IRIDIA, Université Libre de Bruxelles
50, Av. F. Roosevelt, CP 194/6
B-1050, Brussels, Belgium
Contact:
moises.silva.munoz [at] ulb.be

Moisés Silva-Muñoz

I am a PhD student since September 2019 at IRIDIA the Artificial Intelligence lab of the Université Libre de Bruxelles .

My thesis supervisor is Prof. Hugues Bersini.

I am a computer engineer and I have a master's degree in computer engineering from the University of Santiago de Chile. After finishing my master's thesis I worked at the Laboratory of Optimization and Parallelism of the University of Santiago of Chile, in the Dicyt project entitled "Study of exact terminals and the algorithms specialization" in the Maximal Independent Set Independent Set Problem, a graph ́s problem. Now, I am currently working my Phd in the area of database performance optimization.

I am funded by the CHIST-ERA project CHIST-ERA-17-BDSI-001 ABIDI "Context-aware and Veracious Big Data Analytics for Industrial IoT''.

Publications

  • Moisés Silva-Muñoz, Gonzalo Calderon, Alberto Franzin, and Hugues Bersini. 2021. "Automatic configuration of the Cassandra database using irace". In PeerJ Computer Science, accepted.

Abstract: Database systems play a central role in modern data-centered applications. Their performance is thus a key factor in the efficiency of data processing pipelines. Modern database systems expose several parameters that users and database administrators can configure to tailor the database settings to the specific application considered. While this task has traditionally been performed manually, in the last years several methods have been proposed to automatically find the best parameter configuration for a database. Many of these methods, however, use statistical models that require high amounts of data and fail to represent all the factors that impact the performance of a database, or implement complex algorithmic solutions. In this work we study the potential of a simple model-free general-purpose configuration tool to automatically find the best parameter configuration of a database. We use the irace configurator to automatically find the best parameter configuration for the Cassandra NoSQL database using the YCBS benchmark under different scenarios. We establish a reliable experimental setup and obtain speedups of up to 30% over the default configuration in terms of throughput, and we provide an analysis of the configurations obtained.

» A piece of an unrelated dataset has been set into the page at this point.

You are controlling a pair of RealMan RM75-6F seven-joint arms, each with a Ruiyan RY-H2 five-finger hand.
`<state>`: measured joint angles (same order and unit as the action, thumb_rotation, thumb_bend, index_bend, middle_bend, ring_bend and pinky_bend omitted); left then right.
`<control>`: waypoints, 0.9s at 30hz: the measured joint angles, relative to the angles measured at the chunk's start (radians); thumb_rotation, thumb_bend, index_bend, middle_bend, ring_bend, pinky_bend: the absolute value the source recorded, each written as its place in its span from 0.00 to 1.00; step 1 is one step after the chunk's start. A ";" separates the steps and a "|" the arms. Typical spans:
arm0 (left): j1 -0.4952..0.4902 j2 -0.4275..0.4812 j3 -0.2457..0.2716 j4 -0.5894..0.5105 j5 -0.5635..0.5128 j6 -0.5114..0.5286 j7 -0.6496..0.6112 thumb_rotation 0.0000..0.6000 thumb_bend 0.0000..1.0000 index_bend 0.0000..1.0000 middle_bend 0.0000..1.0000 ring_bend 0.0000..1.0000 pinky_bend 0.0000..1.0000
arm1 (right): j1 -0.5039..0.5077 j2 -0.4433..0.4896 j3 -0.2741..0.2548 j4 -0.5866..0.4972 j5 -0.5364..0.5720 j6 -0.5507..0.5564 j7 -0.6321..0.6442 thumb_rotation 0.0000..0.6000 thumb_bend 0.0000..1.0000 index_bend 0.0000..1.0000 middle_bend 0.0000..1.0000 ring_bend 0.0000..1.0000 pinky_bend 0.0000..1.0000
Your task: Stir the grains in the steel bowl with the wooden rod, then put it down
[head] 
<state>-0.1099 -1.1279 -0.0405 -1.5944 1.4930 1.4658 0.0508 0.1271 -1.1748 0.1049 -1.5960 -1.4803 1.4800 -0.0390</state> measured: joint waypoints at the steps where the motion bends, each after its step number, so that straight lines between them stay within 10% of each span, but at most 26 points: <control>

  • Moisés Silva-Muñoz, Gonzalo Calderon, Alberto Franzin, and Hugues Bersini. 2021. "Determining a consistent experimental setup for benchmarking and optimizing databases". In Proceedings of the Genetic and Evolutionary Computation Conference Companion (GECCO '21). Association for Computing Machinery, New York, NY, USA, 1614–1621. DOI:https://doi.org/10.1145/3449726.3463180

Abstract: The evaluation of the performance of an IT system is a fundamental operation in its benchmarking and optimization. However, despite the general consensus on the importance of this task, little guidance is usually provided to practitioners who need to benchmark their IT system. In particular, many works in the area of database optimization do not provide an adequate amount of information on the setup used in their experiments and analyses. In this work we report an experimental procedure that, through a sequence of experiments, analyzes the impact of various choices in the design of a database benchmark, leading to the individuation of an experimental setup that balances the consistency of the results with the time needed to obtain them. We show that the minimal experimental setup we obtain is representative also of heavier scenarios, which make it possible for the results of optimization tasks to scale.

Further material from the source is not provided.